I'm seriously considering using ACE for a cross-platform networking layer in a dstributed system I'm designing. I note that this also has an ORB thingy called TAO (which may just use DCOM/CORBA/RMI depending on the platform). So that may be another option to consider in the interim, i.e. rather than decide which ORB to back right now.
So check out ACE (It's Open Source of course) at http://www.cs.wustl.edu/~schmidt/ACE.html
and TAO at http://www.cs.wustl.edu/~schmidt/TAO.html
.
Here's some blurb:
TAO is an open source product with zero cost licensing.(Development and run time.) TAO is a C++, CORBA 2.3 compliant ORB designed for real-time but equally applicable in general-purpose situations. TAO runs across multiple O/Ss and chip architectures enabling a wide integration capability, for diverse elements, within a single ORB implementation. TAO's baseline design for real time considerations ensures end to deterministic behavior and leverages both system and network characteristics.
- Scheme etc. is better than XSL because it's more consistent and more powerful - no need for escapes to real programming languages as real-world XSL processors like Saxon have to provide
- Programs are data, and advanced IDEs like Eclipse would be a lot easier if they started from LISP heritage (hence EMACS longevity).
- RMI can do things that CORBA, EJB and SOAP cannot, including pass-by-value and code transfer.
These issues come up time after time onI remember looking at Horb in early 1996. The design for Ganymede was inspired by what Horb was promising, but once Sun released RMI, it seemed that all the distributed object support necessary was bundled into every JDK, so why use Horb?

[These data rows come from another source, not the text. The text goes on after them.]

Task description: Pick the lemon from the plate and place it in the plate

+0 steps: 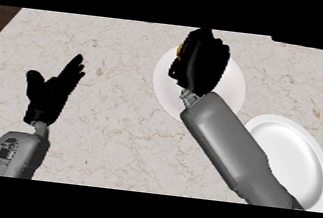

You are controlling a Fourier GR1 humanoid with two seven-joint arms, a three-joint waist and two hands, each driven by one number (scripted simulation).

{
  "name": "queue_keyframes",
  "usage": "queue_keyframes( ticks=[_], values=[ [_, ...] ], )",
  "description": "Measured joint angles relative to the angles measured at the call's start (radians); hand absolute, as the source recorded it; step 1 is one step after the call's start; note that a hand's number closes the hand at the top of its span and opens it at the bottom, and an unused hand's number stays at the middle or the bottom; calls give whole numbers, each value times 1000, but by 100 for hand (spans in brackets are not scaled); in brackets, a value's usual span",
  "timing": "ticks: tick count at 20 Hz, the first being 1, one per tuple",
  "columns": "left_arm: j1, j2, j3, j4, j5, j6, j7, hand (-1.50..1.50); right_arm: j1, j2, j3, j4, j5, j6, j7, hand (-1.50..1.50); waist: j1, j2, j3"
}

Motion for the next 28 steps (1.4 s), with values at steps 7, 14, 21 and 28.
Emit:
queue_keyframes(
  ticks=[7, 14, 21, 28],
  values=[
    [26, 19, 25, -28, 6, -2, 3, 0, -6, 0, -6, 163, -42, -78, -8, 150, -31, -2, 1],
    [31, 17, 41, -10, 8, -3, -12, 0, 35, 5, -75, 251, -264, -142, -91, -150, -46, -1, 2],
    [65, 24, 53, -42, 7, -13, -13, 0, 37, 4, -76, 309, -374, -230, -269, -150, -58, -5, 2],
    [67, 15, 52, -33, 2, -11, -18, 0, 34, 3, -47, 164, -441, -384, -452, -150, -61, -6, 3]
  ],
)
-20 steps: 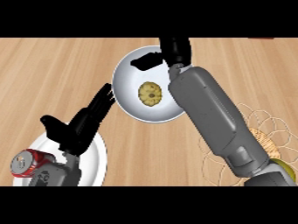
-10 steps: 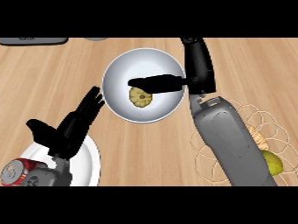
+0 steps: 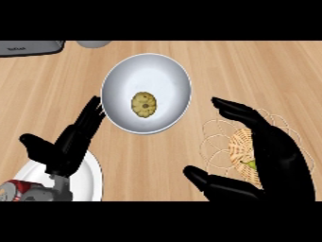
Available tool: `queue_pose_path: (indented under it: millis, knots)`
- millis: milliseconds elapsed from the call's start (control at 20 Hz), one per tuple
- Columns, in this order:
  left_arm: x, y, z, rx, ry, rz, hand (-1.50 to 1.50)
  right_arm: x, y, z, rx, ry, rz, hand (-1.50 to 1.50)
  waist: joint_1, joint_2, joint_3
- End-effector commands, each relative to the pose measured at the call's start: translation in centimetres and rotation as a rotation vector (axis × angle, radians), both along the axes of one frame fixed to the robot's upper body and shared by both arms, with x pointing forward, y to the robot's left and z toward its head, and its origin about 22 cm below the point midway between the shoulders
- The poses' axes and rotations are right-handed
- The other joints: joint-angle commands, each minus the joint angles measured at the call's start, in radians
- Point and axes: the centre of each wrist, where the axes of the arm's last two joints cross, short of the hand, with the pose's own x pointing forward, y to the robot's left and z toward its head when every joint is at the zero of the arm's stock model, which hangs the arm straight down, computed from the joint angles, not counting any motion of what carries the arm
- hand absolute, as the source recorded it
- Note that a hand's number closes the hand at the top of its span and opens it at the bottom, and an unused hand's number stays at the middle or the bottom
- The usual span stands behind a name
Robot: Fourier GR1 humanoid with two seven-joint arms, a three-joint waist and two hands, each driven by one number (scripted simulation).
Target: Pick the squash from the placemat and place it in the bowl
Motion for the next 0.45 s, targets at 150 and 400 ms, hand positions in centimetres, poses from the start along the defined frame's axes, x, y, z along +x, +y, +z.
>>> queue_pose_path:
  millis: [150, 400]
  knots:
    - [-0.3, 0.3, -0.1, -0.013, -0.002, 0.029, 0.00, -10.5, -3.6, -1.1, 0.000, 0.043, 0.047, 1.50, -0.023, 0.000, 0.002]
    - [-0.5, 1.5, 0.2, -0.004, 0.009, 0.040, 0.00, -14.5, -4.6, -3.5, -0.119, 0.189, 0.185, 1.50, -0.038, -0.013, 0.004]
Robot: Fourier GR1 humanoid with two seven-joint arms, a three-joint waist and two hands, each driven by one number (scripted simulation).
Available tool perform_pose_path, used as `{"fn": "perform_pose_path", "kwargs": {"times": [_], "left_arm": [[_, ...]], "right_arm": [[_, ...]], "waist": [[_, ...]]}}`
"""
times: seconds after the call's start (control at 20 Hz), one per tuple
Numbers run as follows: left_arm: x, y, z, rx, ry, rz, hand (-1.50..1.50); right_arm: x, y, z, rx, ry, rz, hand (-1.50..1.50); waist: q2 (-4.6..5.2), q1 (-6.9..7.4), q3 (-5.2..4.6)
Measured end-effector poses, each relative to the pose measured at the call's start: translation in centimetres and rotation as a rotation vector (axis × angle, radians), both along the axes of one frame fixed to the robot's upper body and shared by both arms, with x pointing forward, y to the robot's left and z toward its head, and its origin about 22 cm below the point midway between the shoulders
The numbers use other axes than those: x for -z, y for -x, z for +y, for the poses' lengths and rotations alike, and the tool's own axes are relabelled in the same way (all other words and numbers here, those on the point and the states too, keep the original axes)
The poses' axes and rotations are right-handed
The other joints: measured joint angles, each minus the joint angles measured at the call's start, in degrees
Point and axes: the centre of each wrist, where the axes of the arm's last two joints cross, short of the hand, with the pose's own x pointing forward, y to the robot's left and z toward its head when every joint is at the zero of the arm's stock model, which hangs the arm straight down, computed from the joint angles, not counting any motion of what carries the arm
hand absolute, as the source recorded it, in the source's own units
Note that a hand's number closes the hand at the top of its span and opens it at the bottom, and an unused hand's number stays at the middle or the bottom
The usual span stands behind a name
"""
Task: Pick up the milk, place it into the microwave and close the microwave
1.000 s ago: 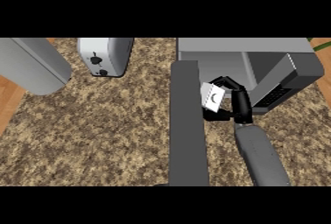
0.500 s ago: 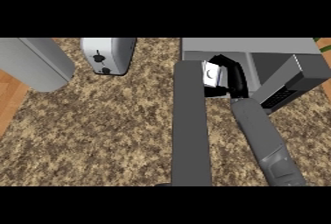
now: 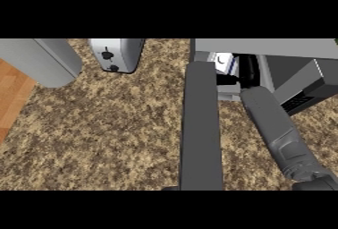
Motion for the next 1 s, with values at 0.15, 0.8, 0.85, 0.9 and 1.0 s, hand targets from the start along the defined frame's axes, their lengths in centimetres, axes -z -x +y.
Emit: {"fn": "perform_pose_path", "kwargs": {"times": [0.15,0.8,0.85,0.9,1.0], "left_arm": [[0.2,-0.4,0.0,0.01,0.0,-0.003,-1.5],[0.4,-2.5,-0.4,0.049,-0.012,-0.007,-1.5],[0.5,-2.5,-0.5,0.049,-0.013,-0.006,-1.5],[0.3,-2.6,-0.3,0.045,-0.021,-0.007,-1.5],[0.3,-2.7,-0.3,0.045,-0.033,-0.002,-1.5]], "right_arm": [[-0.9,-0.5,-1.1,0.069,0.052,-0.042,1.5],[-0.5,-0.1,-5.8,0.273,0.282,-0.057,-1.5],[-0.1,0.2,-6.7,0.329,0.3,-0.034,-1.5],[0.3,0.6,-7.5,0.385,0.316,-0.009,-1.5],[0.6,0.9,-8.0,0.429,0.342,0.002,-1.5]], "waist": [[0.36,0.63,0.01],[1.92,2.92,0.11],[2.07,3.01,0.04],[2.16,3.07,0.01],[2.19,3.3,0.08]]}}
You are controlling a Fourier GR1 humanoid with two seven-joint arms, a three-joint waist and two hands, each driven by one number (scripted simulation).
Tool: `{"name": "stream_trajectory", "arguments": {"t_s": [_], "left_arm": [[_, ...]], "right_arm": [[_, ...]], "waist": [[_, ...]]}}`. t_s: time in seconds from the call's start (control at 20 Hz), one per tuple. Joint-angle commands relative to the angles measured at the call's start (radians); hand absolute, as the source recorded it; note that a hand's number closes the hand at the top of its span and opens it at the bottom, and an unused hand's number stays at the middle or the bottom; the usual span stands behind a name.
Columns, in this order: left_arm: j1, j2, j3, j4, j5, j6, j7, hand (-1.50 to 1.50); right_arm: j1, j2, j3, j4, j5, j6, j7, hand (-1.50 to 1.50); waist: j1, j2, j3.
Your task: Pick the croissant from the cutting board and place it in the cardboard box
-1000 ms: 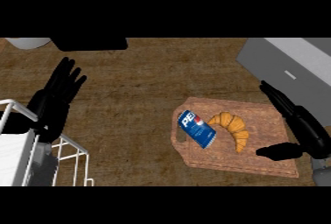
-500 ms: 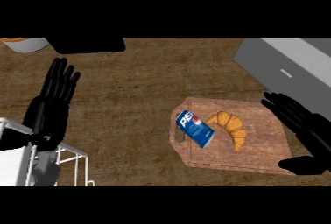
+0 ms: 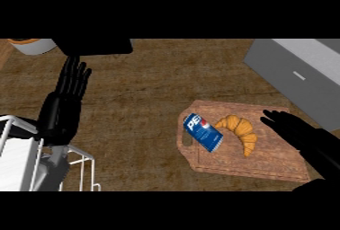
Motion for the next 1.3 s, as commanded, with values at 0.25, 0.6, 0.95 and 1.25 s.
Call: {"name": "stream_trajectory", "arguments": {"t_s": [0.25, 0.6, 0.95, 1.25], "left_arm": [[-0.041, 0.158, -0.265, 0.137, 0.022, -0.15, 0.026, 0.0], [-0.103, 0.099, -0.175, 0.196, -0.033, -0.295, 0.054, 0.0], [-0.099, 0.089, -0.102, 0.209, -0.053, -0.419, 0.057, 0.0], [-0.113, 0.072, -0.062, 0.228, -0.064, -0.465, 0.093, 0.0]], "right_arm": [[-0.036, 0.051, 0.009, -0.07, -0.039, 0.087, 0.199, -1.5], [-0.04, 0.11, 0.077, 0.014, 0.053, 0.076, 0.286, -1.5], [-0.038, 0.134, 0.084, 0.036, 0.079, 0.042, 0.275, -1.5], [-0.028, 0.14, 0.097, 0.052, 0.107, 0.028, 0.271, -1.5]], "waist": [[0.061, 0.016, 0.009], [0.085, 0.019, 0.011], [0.114, 0.015, 0.012], [0.109, 0.014, 0.011]]}}
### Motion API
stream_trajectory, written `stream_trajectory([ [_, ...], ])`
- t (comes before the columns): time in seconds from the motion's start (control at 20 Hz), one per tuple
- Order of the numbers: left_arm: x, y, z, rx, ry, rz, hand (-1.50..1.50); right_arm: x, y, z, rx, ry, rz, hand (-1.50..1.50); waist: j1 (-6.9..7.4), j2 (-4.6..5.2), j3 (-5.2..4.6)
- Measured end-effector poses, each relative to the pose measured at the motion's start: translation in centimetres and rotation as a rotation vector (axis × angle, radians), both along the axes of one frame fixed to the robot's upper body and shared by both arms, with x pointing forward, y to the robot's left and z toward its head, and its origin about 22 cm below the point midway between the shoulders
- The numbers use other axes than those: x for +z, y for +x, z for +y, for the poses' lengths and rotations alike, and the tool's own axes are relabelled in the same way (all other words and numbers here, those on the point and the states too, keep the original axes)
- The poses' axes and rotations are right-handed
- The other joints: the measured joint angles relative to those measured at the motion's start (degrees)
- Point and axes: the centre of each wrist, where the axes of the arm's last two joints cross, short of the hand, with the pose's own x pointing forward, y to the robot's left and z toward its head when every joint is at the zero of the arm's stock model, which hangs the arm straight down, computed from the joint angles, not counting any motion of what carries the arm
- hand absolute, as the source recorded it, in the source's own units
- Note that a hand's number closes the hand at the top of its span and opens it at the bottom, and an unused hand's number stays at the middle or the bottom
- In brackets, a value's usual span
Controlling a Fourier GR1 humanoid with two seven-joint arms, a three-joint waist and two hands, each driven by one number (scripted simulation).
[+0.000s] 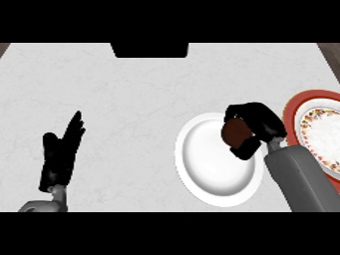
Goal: Pick the cupcake from the plate and place it in the plate
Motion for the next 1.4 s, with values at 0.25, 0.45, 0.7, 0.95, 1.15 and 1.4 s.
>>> stream_trajectory([
  [0.25, -0.1, -0.2, 0.2, 0.002, -0.003, 0.003, 0.00, 1.0, 0.4, -2.0, -0.359, -0.028, -0.099, 1.50, -0.32, -0.12, -0.01],
  [0.45, -0.2, -0.2, 0.2, 0.004, 0.000, 0.000, 0.00, 3.5, -0.5, -2.1, -0.481, -0.032, -0.227, 1.50, -0.54, -0.25, -0.03],
  [0.7, -0.8, -0.9, 0.9, 0.010, 0.000, 0.001, 0.00, 7.4, -1.9, -2.1, -0.631, -0.004, -0.447, 1.50, -0.68, -0.39, -0.05],
  [0.95, -0.3, -0.4, 1.1, 0.006, -0.002, -0.002, 0.00, 10.5, -3.5, -3.7, -0.785, -0.005, -0.558, 1.50, -0.36, -0.22, -0.02],
  [1.15, 0.0, -0.1, 0.9, -0.002, 0.000, -0.002, 0.00, 11.4, -4.7, -6.1, -0.871, -0.014, -0.566, 1.50, -0.07, -0.10, 0.00],
  [1.4, 0.2, -0.3, 0.5, -0.010, -0.001, -0.004, 0.00, 11.2, -4.1, -10.6, -0.949, -0.017, -0.546, 1.50, 0.29, 0.01, 0.02],
])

Still, it's exciting to see that Horb has gained and kept an active user community.
- jon
Ganymede, a GPL'ed metadirectory for UNIX
Whoa, that's a bad idea...its a security risk to think that 'obfuscating' that data is safe...What you really need to do is encrypt the data somehow
Ooops, you are absolutely right. I wrote that before I had my morning coffee. I was using "obfuscating" in a very loose sense to encompass "encryption". Sorry, must remember to engage brain before posting...

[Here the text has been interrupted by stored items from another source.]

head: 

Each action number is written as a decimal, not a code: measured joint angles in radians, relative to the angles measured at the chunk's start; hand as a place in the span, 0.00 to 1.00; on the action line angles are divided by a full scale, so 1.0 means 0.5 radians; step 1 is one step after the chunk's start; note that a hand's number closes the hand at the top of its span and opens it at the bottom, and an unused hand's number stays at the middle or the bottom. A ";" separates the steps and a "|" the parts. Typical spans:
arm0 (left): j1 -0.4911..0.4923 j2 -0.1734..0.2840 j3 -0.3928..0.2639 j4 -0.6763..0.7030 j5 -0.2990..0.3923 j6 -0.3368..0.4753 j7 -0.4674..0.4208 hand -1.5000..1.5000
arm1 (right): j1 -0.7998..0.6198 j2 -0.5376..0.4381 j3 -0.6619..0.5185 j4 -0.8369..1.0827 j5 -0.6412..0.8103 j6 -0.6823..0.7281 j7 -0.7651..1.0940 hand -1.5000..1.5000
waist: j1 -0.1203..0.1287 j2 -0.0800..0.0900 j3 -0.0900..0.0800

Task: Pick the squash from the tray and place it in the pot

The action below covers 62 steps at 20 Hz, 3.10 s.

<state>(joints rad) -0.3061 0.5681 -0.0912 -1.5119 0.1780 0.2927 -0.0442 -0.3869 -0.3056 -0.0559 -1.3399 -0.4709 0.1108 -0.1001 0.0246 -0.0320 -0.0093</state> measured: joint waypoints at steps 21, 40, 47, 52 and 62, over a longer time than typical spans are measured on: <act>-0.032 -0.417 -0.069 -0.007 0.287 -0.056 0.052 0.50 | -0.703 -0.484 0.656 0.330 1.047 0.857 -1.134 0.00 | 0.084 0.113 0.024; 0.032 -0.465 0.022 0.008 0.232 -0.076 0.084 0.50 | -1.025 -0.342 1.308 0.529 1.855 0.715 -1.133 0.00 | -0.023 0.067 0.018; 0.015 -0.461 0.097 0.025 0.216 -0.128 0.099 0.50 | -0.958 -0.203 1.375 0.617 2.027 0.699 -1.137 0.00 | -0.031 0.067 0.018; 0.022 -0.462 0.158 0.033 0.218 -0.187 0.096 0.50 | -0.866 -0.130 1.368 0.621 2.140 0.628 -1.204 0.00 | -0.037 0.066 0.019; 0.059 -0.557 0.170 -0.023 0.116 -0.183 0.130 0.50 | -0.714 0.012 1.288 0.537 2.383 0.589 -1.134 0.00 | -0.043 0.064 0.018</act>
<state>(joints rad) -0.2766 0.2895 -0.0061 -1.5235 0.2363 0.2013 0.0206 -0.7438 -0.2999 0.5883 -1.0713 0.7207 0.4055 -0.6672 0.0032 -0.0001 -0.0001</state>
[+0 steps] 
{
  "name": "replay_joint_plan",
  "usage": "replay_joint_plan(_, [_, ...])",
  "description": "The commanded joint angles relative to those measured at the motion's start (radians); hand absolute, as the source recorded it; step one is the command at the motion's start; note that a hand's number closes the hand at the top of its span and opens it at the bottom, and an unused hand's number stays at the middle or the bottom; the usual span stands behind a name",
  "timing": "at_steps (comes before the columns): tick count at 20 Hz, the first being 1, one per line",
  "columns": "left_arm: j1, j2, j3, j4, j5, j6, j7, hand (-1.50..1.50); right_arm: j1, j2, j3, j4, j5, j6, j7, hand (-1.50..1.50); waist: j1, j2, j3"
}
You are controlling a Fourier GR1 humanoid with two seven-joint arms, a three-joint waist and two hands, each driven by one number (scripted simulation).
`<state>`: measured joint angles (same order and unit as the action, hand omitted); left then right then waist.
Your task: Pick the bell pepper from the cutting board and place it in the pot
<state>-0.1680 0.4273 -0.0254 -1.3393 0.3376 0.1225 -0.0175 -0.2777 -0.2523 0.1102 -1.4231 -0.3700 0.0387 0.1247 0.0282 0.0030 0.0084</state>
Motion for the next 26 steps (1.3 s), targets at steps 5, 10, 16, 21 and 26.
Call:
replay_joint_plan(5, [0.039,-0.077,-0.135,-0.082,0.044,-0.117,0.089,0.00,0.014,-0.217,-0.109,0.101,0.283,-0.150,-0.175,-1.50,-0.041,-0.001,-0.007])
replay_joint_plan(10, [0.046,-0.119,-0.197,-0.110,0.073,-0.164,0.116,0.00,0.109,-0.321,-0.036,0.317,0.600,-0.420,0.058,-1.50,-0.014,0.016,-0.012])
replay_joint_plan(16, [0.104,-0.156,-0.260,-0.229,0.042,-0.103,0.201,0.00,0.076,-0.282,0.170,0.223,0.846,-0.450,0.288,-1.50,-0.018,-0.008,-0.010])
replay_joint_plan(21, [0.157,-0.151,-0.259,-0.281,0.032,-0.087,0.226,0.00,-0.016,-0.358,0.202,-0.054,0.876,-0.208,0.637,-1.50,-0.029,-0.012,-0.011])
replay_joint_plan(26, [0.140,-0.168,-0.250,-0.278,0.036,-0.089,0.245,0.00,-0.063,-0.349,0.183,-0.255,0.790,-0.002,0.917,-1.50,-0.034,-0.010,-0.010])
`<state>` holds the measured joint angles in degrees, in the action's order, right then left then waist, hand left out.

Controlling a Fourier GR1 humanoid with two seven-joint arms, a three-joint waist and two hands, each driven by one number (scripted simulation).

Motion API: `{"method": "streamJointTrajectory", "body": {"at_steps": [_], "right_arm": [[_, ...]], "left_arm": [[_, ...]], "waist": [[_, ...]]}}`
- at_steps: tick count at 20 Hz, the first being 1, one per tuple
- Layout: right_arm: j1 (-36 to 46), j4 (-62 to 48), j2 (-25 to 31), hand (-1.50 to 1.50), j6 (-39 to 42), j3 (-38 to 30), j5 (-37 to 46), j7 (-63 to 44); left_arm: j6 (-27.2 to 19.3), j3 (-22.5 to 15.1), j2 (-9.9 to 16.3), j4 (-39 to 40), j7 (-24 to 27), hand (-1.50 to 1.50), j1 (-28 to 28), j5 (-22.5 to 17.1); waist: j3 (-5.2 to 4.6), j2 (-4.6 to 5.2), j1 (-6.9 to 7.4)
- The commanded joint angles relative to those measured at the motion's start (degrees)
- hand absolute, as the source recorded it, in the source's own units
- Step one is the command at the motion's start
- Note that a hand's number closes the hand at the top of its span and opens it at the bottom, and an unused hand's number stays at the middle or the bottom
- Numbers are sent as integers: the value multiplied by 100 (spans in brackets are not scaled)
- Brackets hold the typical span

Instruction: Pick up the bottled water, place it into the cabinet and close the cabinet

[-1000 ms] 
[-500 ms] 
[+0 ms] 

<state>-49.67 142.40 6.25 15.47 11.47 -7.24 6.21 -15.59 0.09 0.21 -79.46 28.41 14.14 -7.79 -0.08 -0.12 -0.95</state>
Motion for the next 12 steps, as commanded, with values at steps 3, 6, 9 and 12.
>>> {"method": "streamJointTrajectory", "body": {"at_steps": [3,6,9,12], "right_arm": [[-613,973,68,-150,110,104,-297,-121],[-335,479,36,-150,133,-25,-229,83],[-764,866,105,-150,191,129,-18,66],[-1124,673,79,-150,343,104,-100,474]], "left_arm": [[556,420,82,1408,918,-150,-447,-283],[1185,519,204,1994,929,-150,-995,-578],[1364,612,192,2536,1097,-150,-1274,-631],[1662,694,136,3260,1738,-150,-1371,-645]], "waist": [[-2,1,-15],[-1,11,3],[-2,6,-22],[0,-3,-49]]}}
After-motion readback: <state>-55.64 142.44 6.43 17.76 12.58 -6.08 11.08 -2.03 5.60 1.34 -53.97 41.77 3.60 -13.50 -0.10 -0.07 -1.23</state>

Sailing over the event horizon
Most of the time, I wind up using command objects to encapsulate remote method calls. I wound up writing a three part series on this techinique for O'Reilly'd java web site.
Yeah, I wound up using the command pattern to handle the Ganymede monitoring console. Actions on the server lead to events being generated. Each attached monitoring console has a thread on the server that loops through command objects on a queue. If the server generates events faster than the monitoring console can handle them, the server will replace obsolete events from the queue with the new version of the data. Other events, such as textual logging, can be coalesced.
Works *great*, lets the monitoring consoles be relatively asynchronous with regards the server, and dramatically improves overall performance.
I don't use the command pattern for everything in Ganymede's use of RMI, but where I do use it, it's absolutely essential.
And, say William, you should get yourself a slashdot account. ;-) Jooooooin us!